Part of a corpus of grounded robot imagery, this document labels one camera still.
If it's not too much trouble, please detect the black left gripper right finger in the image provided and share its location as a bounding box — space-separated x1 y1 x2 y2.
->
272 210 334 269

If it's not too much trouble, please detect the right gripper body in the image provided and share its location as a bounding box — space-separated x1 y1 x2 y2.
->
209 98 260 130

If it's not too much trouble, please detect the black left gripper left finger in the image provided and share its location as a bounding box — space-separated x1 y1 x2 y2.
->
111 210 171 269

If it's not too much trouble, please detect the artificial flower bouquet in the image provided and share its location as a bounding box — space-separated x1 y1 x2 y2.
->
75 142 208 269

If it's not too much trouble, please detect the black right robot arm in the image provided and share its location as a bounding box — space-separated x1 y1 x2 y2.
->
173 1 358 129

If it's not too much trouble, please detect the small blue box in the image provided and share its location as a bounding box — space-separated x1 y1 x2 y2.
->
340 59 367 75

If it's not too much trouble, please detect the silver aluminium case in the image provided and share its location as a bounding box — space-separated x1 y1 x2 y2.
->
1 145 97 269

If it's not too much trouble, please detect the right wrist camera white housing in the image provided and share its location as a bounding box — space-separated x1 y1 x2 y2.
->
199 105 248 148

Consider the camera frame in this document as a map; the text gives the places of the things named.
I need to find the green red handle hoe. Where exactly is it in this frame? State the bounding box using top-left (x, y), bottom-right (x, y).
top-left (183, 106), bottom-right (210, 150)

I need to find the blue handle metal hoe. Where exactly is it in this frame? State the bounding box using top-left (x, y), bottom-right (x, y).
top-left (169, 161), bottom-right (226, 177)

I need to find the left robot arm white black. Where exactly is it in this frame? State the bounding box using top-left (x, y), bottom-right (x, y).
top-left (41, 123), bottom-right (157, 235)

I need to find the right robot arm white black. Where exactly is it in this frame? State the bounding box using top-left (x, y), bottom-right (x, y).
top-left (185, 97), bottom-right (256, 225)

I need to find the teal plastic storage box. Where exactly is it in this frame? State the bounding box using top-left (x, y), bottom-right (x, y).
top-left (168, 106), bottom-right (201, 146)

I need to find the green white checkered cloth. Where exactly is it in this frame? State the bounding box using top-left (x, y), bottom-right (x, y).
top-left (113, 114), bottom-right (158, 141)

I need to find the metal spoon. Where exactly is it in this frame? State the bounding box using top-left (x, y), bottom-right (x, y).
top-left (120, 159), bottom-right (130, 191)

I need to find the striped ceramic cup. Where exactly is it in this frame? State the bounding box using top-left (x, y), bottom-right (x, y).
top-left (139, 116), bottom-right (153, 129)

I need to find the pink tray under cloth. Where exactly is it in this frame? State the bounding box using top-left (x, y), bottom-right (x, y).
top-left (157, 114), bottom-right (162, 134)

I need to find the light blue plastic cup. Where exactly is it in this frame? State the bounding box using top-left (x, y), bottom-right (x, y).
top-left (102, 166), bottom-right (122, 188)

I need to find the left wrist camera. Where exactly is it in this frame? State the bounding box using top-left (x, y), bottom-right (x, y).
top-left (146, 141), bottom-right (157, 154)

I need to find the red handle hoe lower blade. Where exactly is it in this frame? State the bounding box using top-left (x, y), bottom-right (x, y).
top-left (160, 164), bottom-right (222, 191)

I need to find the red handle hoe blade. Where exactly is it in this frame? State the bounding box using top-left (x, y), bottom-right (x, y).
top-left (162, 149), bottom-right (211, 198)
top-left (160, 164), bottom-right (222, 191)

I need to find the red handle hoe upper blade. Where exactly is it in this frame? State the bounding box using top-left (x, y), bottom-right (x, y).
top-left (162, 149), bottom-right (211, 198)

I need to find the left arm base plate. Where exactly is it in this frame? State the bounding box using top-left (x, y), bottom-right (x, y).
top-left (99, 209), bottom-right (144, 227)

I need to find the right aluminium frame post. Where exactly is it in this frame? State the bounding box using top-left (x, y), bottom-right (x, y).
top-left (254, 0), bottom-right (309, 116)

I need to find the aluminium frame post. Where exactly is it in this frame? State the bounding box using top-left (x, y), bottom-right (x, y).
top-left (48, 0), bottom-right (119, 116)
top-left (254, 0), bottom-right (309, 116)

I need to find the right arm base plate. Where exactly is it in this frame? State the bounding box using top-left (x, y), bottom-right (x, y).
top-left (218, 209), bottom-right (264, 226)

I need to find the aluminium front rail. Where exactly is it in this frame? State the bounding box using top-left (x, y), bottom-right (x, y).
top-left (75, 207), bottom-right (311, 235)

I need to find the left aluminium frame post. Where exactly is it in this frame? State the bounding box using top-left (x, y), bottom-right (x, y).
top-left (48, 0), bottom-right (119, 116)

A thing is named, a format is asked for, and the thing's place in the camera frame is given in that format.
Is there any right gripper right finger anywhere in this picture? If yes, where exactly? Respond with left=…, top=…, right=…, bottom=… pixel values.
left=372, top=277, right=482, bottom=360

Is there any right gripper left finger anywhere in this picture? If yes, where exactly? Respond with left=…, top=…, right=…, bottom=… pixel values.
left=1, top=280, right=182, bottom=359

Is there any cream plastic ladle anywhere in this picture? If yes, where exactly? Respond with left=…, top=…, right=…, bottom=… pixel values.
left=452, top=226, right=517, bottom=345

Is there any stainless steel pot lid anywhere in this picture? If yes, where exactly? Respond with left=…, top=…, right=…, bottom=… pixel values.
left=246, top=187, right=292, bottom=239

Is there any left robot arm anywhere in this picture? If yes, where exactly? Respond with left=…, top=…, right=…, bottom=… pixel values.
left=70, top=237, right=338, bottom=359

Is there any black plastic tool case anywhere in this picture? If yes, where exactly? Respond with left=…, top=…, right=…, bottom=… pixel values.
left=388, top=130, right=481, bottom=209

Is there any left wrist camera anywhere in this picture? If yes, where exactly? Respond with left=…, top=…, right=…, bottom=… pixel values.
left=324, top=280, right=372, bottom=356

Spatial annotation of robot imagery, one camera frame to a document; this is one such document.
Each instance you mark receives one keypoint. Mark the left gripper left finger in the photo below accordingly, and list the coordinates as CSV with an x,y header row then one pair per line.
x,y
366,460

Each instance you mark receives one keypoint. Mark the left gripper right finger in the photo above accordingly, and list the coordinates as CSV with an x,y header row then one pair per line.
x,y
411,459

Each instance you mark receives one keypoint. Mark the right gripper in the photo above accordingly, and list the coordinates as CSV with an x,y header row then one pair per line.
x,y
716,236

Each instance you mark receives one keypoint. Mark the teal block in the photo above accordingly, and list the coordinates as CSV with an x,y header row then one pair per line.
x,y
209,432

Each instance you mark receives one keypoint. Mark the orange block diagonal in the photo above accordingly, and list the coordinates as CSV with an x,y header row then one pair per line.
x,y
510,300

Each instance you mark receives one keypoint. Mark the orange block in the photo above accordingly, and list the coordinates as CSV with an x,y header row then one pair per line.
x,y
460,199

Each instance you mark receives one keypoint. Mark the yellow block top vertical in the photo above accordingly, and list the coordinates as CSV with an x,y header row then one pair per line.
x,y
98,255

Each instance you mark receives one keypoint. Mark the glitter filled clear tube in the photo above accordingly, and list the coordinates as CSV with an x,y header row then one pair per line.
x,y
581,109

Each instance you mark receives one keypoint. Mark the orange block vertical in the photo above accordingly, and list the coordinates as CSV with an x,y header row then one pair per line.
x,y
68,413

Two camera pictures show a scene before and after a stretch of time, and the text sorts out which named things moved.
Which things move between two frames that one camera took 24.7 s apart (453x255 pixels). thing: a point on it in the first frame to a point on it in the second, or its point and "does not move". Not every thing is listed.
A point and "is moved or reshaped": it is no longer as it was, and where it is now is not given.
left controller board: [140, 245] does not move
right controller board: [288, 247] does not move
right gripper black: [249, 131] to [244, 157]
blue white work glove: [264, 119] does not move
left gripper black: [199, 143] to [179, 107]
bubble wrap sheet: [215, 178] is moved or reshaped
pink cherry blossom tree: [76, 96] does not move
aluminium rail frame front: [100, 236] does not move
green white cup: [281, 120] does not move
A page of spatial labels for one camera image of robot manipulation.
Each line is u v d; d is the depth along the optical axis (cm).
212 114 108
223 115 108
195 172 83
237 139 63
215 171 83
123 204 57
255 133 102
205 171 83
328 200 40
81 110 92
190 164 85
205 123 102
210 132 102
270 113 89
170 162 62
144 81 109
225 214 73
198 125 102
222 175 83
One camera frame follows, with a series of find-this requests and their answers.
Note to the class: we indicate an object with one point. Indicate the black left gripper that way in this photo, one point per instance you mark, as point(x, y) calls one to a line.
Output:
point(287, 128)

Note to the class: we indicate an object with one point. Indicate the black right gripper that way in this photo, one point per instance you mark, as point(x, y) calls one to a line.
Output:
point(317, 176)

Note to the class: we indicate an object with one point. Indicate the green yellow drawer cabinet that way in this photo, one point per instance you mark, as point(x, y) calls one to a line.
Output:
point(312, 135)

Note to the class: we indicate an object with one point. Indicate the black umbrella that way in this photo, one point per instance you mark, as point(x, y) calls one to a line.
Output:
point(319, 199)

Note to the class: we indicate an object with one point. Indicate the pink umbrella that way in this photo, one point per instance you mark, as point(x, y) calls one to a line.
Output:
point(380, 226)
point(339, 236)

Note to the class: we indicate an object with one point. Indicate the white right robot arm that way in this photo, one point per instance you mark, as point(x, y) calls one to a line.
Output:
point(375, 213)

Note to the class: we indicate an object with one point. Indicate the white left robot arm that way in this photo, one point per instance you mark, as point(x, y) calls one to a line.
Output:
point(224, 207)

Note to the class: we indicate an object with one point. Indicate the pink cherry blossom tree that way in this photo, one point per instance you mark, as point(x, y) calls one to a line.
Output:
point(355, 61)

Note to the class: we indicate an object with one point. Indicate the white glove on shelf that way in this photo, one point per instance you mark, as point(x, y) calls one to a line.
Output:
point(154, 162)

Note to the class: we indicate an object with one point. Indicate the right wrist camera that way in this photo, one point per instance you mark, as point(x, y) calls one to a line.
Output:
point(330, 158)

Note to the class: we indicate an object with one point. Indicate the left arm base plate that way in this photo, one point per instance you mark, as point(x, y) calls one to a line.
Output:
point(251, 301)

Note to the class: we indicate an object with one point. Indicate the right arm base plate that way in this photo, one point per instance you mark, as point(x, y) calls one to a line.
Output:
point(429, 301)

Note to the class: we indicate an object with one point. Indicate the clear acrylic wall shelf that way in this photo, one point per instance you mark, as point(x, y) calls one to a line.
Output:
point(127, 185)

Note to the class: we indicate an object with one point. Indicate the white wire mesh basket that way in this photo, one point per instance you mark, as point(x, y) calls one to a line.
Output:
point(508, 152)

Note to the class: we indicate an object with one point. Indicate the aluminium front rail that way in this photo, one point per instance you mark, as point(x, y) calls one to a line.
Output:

========

[TASK TO COMPLETE]: Each line from the first line of the listing through the line with "black left gripper right" must be output exactly, both ends included, and no other line may appear.

[EXERCISE RESPONSE]:
Part of a corpus of grounded robot imagery, this document labels one camera still.
If it's not too much trouble, please detect the black left gripper right finger in the image provided and share its location as a bounding box — space-separated x1 y1 x2 y2.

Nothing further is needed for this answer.